Покидая Эдем | страница 70



Да, и тогда он поступит с этой Комиссаровой точно так, как поступил в подобной ситуации его друг Леня: он потратит на это дело месяц, два, три, сколько надо, а на следующий день даст ей отставку по всем правилам. Вот тогда и посмотрим, нужно ему «убирать лапы» или нет.

И инженер Ковров аккуратно поправляет свой галстук. Это не простой галстук, не какое‑нибудь барахло, дерьма он не носит. Этот совсем простой на вид галстук — французский, от «Диора», и обошелся он ему на прошлой неделе ровно в двадцать рублей…

Мысли о французском галстуке несколько успокаивают его, и он продолжает стоять, лелея планы грядущего отмщенья.


Как же ее все‑таки звали? Вика? Юля? Соня?

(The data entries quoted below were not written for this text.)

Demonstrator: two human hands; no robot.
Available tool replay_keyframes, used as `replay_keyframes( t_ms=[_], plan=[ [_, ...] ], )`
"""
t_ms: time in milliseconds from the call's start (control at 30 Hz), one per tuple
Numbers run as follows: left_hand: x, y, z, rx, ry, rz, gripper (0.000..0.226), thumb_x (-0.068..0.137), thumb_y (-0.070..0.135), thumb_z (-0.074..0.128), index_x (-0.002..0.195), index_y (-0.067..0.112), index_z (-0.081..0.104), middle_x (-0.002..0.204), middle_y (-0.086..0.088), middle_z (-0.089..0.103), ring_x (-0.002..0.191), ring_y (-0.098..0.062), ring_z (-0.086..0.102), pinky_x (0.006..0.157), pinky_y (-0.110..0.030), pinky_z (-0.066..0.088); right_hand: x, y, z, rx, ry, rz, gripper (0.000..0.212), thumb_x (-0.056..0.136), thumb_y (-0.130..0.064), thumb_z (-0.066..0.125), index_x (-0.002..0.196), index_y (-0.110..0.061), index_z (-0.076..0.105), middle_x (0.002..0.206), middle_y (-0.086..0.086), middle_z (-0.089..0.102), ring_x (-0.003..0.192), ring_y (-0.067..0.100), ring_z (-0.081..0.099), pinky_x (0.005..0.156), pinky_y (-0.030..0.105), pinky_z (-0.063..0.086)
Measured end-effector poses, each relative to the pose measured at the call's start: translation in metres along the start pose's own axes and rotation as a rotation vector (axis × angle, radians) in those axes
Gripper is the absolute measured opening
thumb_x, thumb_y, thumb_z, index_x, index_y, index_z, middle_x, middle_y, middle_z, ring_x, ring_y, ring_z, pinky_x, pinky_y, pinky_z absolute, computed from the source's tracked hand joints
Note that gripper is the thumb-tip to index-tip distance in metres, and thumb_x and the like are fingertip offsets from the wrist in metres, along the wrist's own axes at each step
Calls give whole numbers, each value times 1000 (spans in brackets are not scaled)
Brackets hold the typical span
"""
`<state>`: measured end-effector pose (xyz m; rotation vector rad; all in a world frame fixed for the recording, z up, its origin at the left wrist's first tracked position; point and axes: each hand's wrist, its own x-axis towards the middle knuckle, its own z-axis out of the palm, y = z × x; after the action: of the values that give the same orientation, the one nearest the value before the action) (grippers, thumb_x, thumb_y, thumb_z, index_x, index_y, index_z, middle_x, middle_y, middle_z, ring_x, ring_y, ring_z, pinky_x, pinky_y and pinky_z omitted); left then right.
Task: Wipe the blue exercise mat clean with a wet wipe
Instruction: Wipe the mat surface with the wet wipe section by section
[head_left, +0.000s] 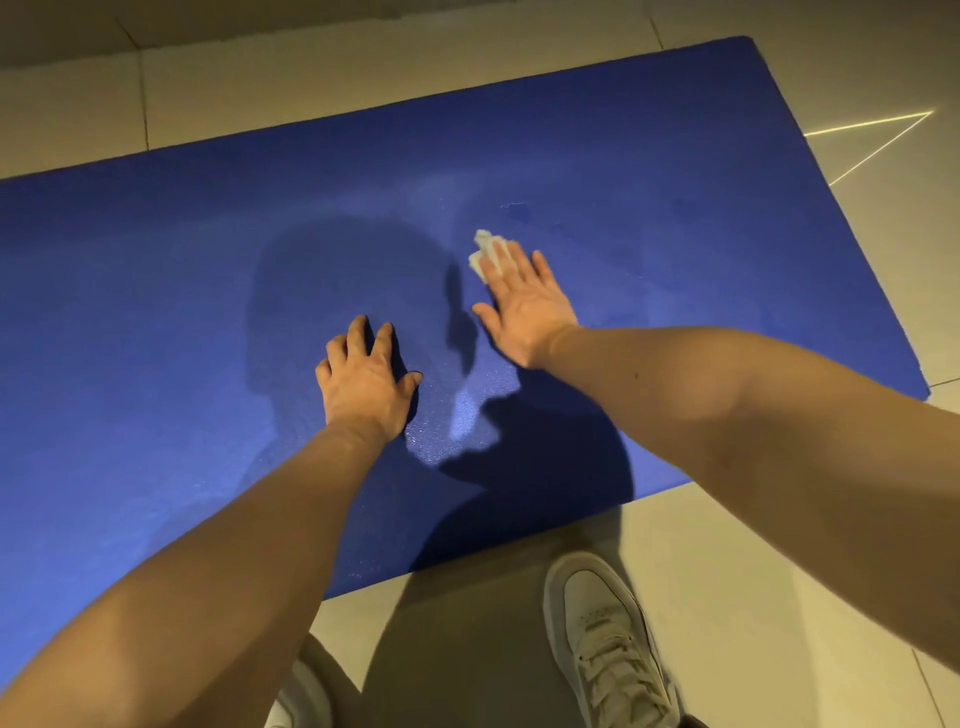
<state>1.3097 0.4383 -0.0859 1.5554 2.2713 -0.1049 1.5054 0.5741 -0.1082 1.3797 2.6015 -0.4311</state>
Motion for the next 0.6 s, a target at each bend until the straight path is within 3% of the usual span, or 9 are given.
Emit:
replay_keyframes(
  t_ms=[167, 267, 367, 467, 600],
  plan=[
    [5, -4, 0, 6, -6, 11, 76, 94, 55, 57, 157, 26, 24, 164, -5, 13, 144, -33, 17, 117, -49, 21, 15, -15, 1, 61, 14, 272, 78, 105, -57, 17, 162, -11, -9, 168, 3, -25, 155, 29, -20, 126, 49, -8],
    [8, -6, -1, -3, 15, 7, 75, 94, 55, 56, 157, 25, 25, 164, -5, 13, 143, -33, 18, 117, -49, 20, 13, -49, 8, 135, 13, 101, 75, 106, -51, 28, 163, -11, 1, 169, -1, -23, 155, 27, -20, 127, 50, -4],
    [11, -6, -2, -2, 17, 0, 76, 94, 56, 56, 157, 25, 25, 164, -5, 13, 144, -33, 17, 117, -48, 19, 6, -66, 20, -59, -22, -102, 73, 107, -52, 24, 164, -13, 2, 169, 1, -21, 157, 27, -13, 127, 50, 5],
    [12, -7, -2, 2, 13, 3, 77, 94, 57, 55, 157, 25, 24, 164, -4, 11, 144, -33, 16, 117, -48, 19, 8, -49, 18, -30, -14, -234, 66, 107, -47, 28, 164, -21, 5, 170, -8, -17, 157, 21, -10, 127, 46, -1],
    [11, -8, -5, 10, -15, 9, 77, 95, 57, 53, 158, 26, 21, 165, -4, 10, 145, -32, 15, 118, -49, 18, 14, -3, -1, 27, 11, -19, 63, 109, -44, 23, 164, -23, 1, 169, -10, -17, 157, 19, -11, 127, 47, -5]
  ],
)
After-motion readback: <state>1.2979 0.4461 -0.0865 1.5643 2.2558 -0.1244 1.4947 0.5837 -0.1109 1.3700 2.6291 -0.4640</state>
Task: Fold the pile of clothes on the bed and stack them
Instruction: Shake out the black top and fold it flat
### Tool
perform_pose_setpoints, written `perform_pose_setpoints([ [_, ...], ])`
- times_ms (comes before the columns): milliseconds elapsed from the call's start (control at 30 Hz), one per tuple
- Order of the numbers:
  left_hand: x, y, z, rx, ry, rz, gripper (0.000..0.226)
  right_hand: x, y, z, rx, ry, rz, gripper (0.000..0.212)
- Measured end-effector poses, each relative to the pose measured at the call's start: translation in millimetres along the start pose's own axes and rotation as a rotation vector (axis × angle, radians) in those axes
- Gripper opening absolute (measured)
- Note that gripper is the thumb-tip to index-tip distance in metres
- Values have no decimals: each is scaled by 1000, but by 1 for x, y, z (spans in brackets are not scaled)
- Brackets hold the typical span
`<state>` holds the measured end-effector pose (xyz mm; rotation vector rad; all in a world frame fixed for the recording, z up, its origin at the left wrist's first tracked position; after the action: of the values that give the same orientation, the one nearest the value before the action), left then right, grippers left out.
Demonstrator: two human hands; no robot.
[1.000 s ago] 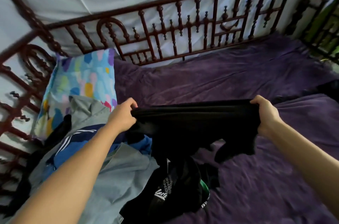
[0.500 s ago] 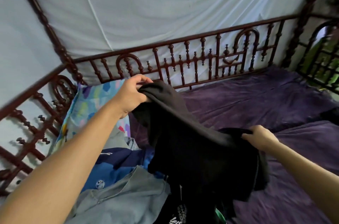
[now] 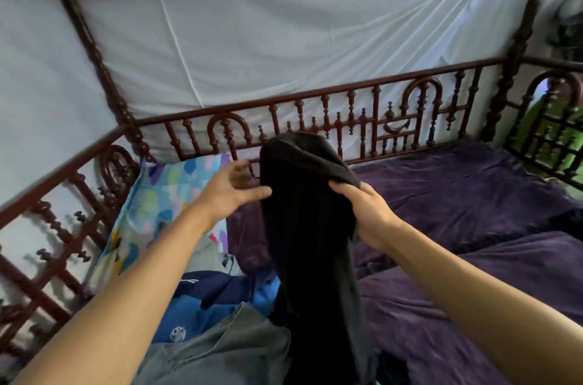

Ее звали не Вика, и не Юля, и не Соня, но это не имело никакого значения, ибо инженеру Коврову не суждено было увидеть ее когда‑либо впредь. Ту девушку, о которой он вспомнил мимоходом, звали Лена, но могли звать и Оля, и Соня, ее могли звать и Алла, и Люба, имя не имело значения, ничто не имело для нее значения в этот день, потому что она решила умереть. Она лежала, уткнувшись лицом в подушку, и у нее не было даже слез, чтобы плакать дальше, под подушкой у нее была трубочка с двадцатью таблетками снотворного, и она не могла только решить — принять их прямо сейчас или еще раз увидеть его… Вот о чем думала она с утра, думала в эту минуту, лежа в узкой и унылой комнате, и ничего не могла решить.


— Комиссарова, Комиссарова, — бормочет кассирша; ноготь ее медленно ползет по ведомости, — Комиссарова… — Ноготь ползет выше и выше, огромные золотые серьги подрагивают, длинный перламутровый ноготь светится прихотливым огнем. — А, вот ты где — распишись.

Техник Комиссарова расписывается.

В это время пальцы с длинными переливающимися ногтями ловко отсчитывают из лежащих на столе разноцветных пачек — красных, зеленых и желтых — несколько бумажек, и они беззвучно падают на полку: три красные бумажки, две зеленые, две желтые.

Переливающиеся ногти забирают ведомость.

— Следующий!

Техник Комиссарова идет вдоль очереди, ей что‑то говорят, она что‑то отвечает, она идет дальше, в руке ее зажаты семь разноцветных бумажек. Она не видит никого, глаза у нее сухие, а на сердце горечь, и так она идет вдоль очереди, глядя сухими глазами прямо перед собой.

— Да, — отвечает она, — членские взносы в конце дня.

И голос ее сух, как глаза, а на сердце — горькая горечь, и нет у нее больше сил, и отчаяние охватывает ее. Сколько, сколько, сколько ей еще удастся выдержать, сколько сможет она еще терпеть, терпеть и молчать, и делать вид, что все хорошо, что ничего не происходит, шутить, улыбаться, отвечать на вопросы, собирать членские взносы, проводить комсомольские собрания, ходить в райком, писать доклады и сидеть, сидеть, сидеть в своем углу, не смея поднять глаза, и, поднимая их, снова опускать, слыша, как, заходясь, бьется сердце, громко — всем слышно это биение; его, наверное, можно услышать в соседней комнате. И каждый удар — это боль, не могу терпеть, не могу, и — ладонь на губы, чтобы не закричать, и каждый взгляд — это мука, и каждое слово, произносимое им, — это пытка: изо дня в день, вот уже три года, и она все длится, эта нескончаемая пытка, и она должна все терпеть, как если бы ничего не было, как если бы она была из камня и не способна была чувствовать ничего. Смотреть, слушать, видеть — и терпеть, терпеть, терпеть… «Боже, — говорит она, — ну за что, за что я должна терпеть. И почему?» Она говорит сама с собой, и сама себе задает она вопросы, на которые не в силах дать ответ, — а кто мог бы дать ей ответ? «Почему, — спрашивает она, — почему, почему?» Их миллионы, этих «почему», и что бы она ни делала, чем бы ни занималась и где бы ни была — в своем углу, склонившись над схемой и не в силах поднять глаз, в райкоме комсомола, на улице, в институте или дома, — всюду она пытается найти ответ, днем и ночью.